The association also emphasises the importance of communication. "As arboriculturists, we should be highlighting the folly of felling trees for engineering reasons alone, whilst explaining the complexities of managing an urban forest."

Sheffield Tree Care owner Nick Boden also wants to see increased respect for arborists. He carries out work for the council but does not work on the city's street tree replacement contract. "STAG (Sheffield Tree Action Group) have genuine concerns and have been protesting very calmly and sensibly," he observes. "They show a lot of respect for arborists doing the work." But he notes that other members of the public are less considerate. "It is not just one or two Arboriculture Association members who have been getting abuse, it's a lot of people across the industry. There does need to be a little bit more education to help the public understand that most people who get into tree work do so because they have a love of trees - and it's an incredibly skilled vocation. People would be surprised at just how well qualified we are."
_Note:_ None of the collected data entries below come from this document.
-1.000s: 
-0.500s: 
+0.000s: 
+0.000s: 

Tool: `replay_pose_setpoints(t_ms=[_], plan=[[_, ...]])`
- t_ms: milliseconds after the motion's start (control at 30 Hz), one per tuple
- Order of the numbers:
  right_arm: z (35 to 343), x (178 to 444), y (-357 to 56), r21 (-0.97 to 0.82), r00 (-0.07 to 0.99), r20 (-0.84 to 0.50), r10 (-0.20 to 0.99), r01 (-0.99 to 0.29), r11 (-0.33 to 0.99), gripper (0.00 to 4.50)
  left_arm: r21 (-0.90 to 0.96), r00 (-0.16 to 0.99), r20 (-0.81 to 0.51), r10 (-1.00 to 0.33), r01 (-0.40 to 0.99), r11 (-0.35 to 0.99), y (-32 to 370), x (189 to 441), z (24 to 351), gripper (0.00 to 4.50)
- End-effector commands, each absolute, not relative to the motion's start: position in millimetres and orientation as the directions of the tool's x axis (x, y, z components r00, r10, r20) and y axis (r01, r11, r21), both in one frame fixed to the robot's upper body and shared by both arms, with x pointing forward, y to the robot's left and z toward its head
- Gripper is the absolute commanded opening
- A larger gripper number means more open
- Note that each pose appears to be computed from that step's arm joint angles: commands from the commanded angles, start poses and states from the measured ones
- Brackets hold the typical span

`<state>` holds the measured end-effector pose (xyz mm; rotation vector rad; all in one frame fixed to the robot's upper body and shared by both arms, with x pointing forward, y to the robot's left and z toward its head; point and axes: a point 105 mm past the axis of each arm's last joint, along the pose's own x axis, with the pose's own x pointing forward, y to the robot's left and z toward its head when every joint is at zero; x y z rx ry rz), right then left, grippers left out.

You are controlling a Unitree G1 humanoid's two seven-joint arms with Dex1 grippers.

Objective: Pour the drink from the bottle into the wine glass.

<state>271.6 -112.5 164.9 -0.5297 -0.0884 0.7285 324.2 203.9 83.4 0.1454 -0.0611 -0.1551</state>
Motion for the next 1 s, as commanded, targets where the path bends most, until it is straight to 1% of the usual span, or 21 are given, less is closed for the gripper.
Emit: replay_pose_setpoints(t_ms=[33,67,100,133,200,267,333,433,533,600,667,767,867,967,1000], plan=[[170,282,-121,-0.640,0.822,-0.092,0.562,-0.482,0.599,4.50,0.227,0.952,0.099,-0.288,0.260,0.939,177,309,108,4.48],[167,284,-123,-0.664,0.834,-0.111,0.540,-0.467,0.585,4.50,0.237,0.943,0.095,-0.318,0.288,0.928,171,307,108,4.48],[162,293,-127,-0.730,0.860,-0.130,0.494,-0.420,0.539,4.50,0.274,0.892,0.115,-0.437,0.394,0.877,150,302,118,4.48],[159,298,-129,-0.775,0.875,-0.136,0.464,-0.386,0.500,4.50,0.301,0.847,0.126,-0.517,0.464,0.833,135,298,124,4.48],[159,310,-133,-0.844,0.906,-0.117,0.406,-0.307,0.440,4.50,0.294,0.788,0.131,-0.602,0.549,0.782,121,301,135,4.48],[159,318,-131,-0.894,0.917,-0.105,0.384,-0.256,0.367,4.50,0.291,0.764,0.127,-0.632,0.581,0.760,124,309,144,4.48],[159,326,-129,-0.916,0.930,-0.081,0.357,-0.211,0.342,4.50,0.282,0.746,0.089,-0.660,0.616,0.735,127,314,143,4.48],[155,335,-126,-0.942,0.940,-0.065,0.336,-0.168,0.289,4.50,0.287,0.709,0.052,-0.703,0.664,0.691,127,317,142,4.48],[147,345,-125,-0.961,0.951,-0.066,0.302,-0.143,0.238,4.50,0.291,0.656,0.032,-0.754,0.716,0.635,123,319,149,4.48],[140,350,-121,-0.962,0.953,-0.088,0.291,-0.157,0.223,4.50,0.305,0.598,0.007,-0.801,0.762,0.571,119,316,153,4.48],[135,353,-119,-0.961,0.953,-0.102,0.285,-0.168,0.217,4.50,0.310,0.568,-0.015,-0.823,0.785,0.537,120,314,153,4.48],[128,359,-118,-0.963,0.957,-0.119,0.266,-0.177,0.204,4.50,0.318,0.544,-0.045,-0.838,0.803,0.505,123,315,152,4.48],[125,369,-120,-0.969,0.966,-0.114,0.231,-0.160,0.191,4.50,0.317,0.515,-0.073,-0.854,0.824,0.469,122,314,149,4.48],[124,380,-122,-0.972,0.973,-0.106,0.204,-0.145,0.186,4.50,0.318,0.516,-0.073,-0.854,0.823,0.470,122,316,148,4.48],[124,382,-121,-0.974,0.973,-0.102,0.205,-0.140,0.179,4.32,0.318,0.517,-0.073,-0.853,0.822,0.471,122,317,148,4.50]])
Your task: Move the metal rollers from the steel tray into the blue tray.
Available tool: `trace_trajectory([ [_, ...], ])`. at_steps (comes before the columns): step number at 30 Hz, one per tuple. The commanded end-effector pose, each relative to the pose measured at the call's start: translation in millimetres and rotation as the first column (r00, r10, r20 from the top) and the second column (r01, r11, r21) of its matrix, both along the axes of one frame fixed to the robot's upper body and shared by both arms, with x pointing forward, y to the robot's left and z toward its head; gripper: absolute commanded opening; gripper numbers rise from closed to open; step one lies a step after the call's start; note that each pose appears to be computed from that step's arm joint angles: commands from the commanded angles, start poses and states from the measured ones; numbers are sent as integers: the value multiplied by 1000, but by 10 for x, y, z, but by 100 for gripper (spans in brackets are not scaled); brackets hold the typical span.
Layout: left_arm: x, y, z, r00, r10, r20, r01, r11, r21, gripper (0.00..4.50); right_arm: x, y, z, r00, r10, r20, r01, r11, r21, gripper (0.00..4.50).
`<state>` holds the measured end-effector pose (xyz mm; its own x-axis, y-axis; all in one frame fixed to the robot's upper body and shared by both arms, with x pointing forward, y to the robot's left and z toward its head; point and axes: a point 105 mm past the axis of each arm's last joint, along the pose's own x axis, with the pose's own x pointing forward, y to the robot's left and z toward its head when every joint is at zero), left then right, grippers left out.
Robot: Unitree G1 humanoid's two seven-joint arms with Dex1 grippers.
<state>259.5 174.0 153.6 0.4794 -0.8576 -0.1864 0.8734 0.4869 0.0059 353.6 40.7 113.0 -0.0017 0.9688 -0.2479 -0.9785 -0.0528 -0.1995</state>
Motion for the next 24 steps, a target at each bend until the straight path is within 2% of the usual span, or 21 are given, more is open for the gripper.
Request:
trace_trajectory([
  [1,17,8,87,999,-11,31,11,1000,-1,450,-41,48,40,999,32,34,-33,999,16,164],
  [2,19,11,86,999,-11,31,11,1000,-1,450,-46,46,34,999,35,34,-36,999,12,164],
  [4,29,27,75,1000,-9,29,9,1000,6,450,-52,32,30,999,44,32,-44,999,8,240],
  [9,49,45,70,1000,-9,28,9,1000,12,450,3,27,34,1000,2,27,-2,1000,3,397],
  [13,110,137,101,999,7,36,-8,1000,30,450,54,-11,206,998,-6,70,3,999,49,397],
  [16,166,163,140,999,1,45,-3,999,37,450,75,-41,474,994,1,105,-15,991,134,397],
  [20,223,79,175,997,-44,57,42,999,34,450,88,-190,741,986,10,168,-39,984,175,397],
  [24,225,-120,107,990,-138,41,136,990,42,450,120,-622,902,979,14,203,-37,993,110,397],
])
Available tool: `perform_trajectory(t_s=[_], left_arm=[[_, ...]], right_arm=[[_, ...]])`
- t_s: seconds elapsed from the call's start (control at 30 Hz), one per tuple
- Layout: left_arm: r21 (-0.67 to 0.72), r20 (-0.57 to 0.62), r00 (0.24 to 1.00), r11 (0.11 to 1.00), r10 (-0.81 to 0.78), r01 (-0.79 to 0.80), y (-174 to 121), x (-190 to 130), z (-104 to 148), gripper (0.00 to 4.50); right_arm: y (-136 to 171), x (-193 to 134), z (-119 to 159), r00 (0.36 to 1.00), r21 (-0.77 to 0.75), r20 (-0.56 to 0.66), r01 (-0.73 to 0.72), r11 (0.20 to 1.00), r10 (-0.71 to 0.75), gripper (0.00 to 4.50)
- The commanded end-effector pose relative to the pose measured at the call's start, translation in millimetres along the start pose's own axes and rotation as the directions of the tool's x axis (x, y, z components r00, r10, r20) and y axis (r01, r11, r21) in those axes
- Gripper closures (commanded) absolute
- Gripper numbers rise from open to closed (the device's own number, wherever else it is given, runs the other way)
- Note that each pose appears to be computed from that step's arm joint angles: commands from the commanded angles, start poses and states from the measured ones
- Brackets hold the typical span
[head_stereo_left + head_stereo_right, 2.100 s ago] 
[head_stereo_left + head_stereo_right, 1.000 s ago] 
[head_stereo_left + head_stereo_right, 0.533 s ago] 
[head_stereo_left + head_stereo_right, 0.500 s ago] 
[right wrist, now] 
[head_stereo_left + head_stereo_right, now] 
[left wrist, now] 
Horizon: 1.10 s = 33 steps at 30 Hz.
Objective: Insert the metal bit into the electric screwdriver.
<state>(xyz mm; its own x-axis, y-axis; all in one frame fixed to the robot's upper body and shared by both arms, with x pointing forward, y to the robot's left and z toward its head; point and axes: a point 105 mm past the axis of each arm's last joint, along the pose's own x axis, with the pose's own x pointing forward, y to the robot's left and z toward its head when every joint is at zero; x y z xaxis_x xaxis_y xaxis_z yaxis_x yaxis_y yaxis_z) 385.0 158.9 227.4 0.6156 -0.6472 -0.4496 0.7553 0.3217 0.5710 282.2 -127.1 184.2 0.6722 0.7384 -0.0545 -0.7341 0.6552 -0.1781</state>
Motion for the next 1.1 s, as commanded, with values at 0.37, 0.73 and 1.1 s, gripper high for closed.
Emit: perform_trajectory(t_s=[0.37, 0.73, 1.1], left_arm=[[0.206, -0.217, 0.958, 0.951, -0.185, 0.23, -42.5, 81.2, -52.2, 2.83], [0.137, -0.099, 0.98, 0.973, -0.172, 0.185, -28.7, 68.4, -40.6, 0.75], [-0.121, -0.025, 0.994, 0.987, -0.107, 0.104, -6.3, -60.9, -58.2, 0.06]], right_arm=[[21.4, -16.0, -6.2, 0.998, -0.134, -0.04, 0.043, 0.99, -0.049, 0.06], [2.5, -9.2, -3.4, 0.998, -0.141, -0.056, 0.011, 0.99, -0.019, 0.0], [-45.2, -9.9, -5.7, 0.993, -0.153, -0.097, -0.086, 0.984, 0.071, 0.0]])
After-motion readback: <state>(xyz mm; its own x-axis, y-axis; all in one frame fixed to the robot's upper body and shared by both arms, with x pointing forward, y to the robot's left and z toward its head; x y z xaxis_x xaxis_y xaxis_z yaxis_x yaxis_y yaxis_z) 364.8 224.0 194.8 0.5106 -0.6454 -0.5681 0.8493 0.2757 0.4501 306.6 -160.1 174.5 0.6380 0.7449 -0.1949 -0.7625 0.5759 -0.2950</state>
Boden also notes the importance of consultation, which he describes as "one of the most important aspects of tree work", adding: "It's been one of the elements that's been seemingly lacking in this (Sheffield) project. If there had been more (public) consultation at the start, there never would have been this mess."

Imperative consideration

The Tree Council director-general Pauline Buchanan Black says communicating with the public - and dedicating the necessary time and resources to do so - is imperative. "Without a huge communication campaign, it's hard to highlight what the issues are."

She offers the example of the negative press Network Rail received when it took down trees beside railway lines because they were posing a safety risk. "The local line was that it was (resulting in the) removal of biodiversity and habitat. It's incumbent on Network Rail to communicate the 'what, when and why' of what they are doing."

Buchanan Black also asserts that, because "there is no excuse for bad behaviour", the need for adequate communication could be incorporated into tree surgeons' risk assessments. This could include ensuring that notices are put up far enough in advance, she suggests.

Comment - Rapid response

Sid Sullivan, an independent parks consultant who has previously worked for a council, notes that a lack of communication is "pretty common across our (horticulture) sector." He adds: "We are not keeping up with the 21st century need to provide public relations responses rapidly and authoritatively. What's to stop all of the horticulture associations pooling their resources and getting one voice?"